Usai operasi pada awal Februari lalu, sepekan kemudian Fadli pun diizikan pulang ke rumahnya. Tapi Sepekan pasca operasi, tiba-tiba Fadli mengalami kejang-kejang dengan kondisi tubuh yang panas. "Saya panik, lantas Fadli kami bawa lagi ke RS Ibnu Sina Pekanbaru," kata Andri. Sesampainya di RS Ibnu Sina, Fadli kembali harus menjalani scaning. Betapa terkejutnya hati kedua orangtuah bocah itu. Tim medis menyebut, kondisi kejang-kejang yang dialami Fadli dikarenakan posisi selang yang bergeser di dalam kepalanya. "Keterangan dokter ini sangat aneh, kok dengan gampangnya bila selang di dalam otak anak saya bergeser. Saya terkejut, kok bisa dokter bilang kondisi selangnya bergeser. Yang salahkan mereka, bukan anak saya, kata Andri. Tapi Andri tetap sabar menghadapi cobaan ini. Lantas saran tim medis untuk untuk operasi kedua kalinya pun dia setujui lagi. Untuk kedua kalinya kepala bocah ini kembali menjalani operasi. Dananya sebesar Rp 15 juta. Setelah menjalani operasi kedua ini, kondisi Fadli bukannya membaik. Seminggu setelah operasi tidak ada perubahan yang berarti. Malah Fadli sampai sekarang dalam keadaan koma. "Anehnya, dokter bilang lagi, anak saya harus dioperasi untuk yang ketiga, dengan dimintai dana lagi Rp 20 juta. Darimana lagi saya punya uang sebanyak itu. Operasi yang kemarin saja itu saya menghutang kepada keluarganya," kata Andri. Kini Andri hanya bisa pasrah melihat kondisi anaknya dalam keadaan lemas dan koma. Permintaan pihak RS Ibnu Sina yang meminta dana untuk dilakukan operasi ketiga kalinya tidak bisa terpenuhi. "Anehnya sekali, pihak rumah sakit hanya bilang ada keselahan lagi di selang yang ada di kepala anak saya.
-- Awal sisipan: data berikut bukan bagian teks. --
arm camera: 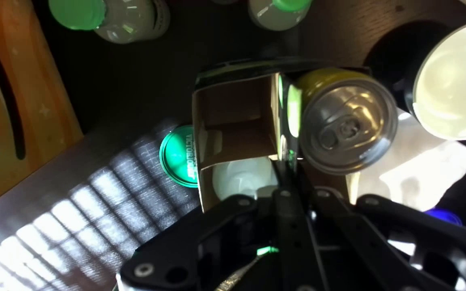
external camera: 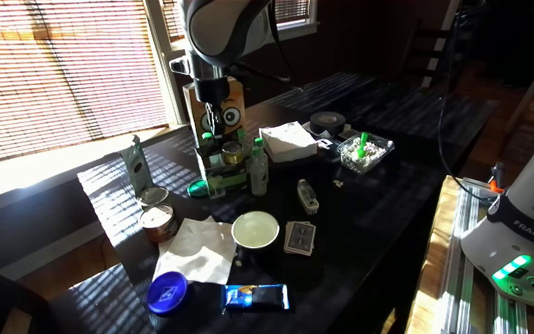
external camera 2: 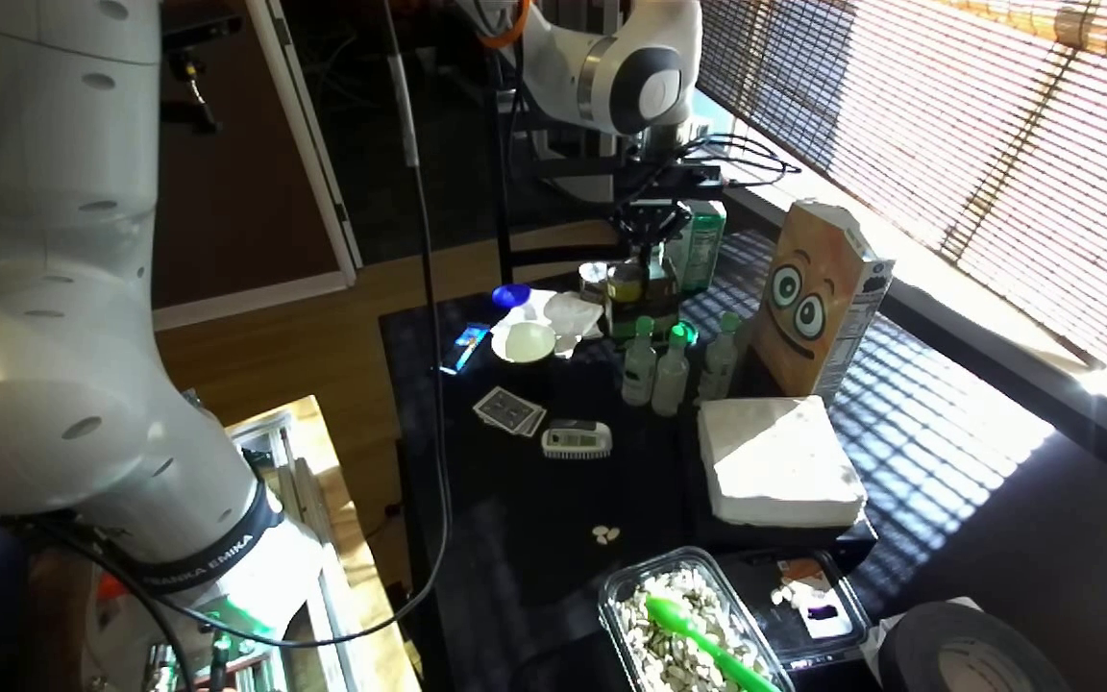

Kalau memang itu kesalahan pihak medis, kenapa saya yang harus dimintai dana lagi. Ini sudah tidak beres," kata Andri. "Saya tidak punya lagi uang, lebih baik anak saya pergi untuk selamanya. Tak tahan saya melihat penderitaannya," tambah Andri yang kerjanya seharian membuat sangkar burung itu. Sementara itu Humas RS Ibnu Sina, Karti Utami Dewi kepada mengatakan, pihaknya belum dapat menjelaskan soal kronologi pasien tersebut. Pihaknya masih akan meminta keterangan dari dokter yang menangani Fadli.

"Soal jenis penyakitnya dan kronologinya, sebaiknya hal itu dijelaskan oleh dokter yang menangani pasien tersebut. Kita tidak berwenang untuk menjelaskannya," kata Dewi kepada wartawan. Namun demikian, Dewi mengaku, RS Ibnu Sina akan tetap semaksimal mungkin melakukan penanganan intensif terhadap Fadli. "Kalau soal penanganan, kita akan tangani secara maksimal," kata Dewi.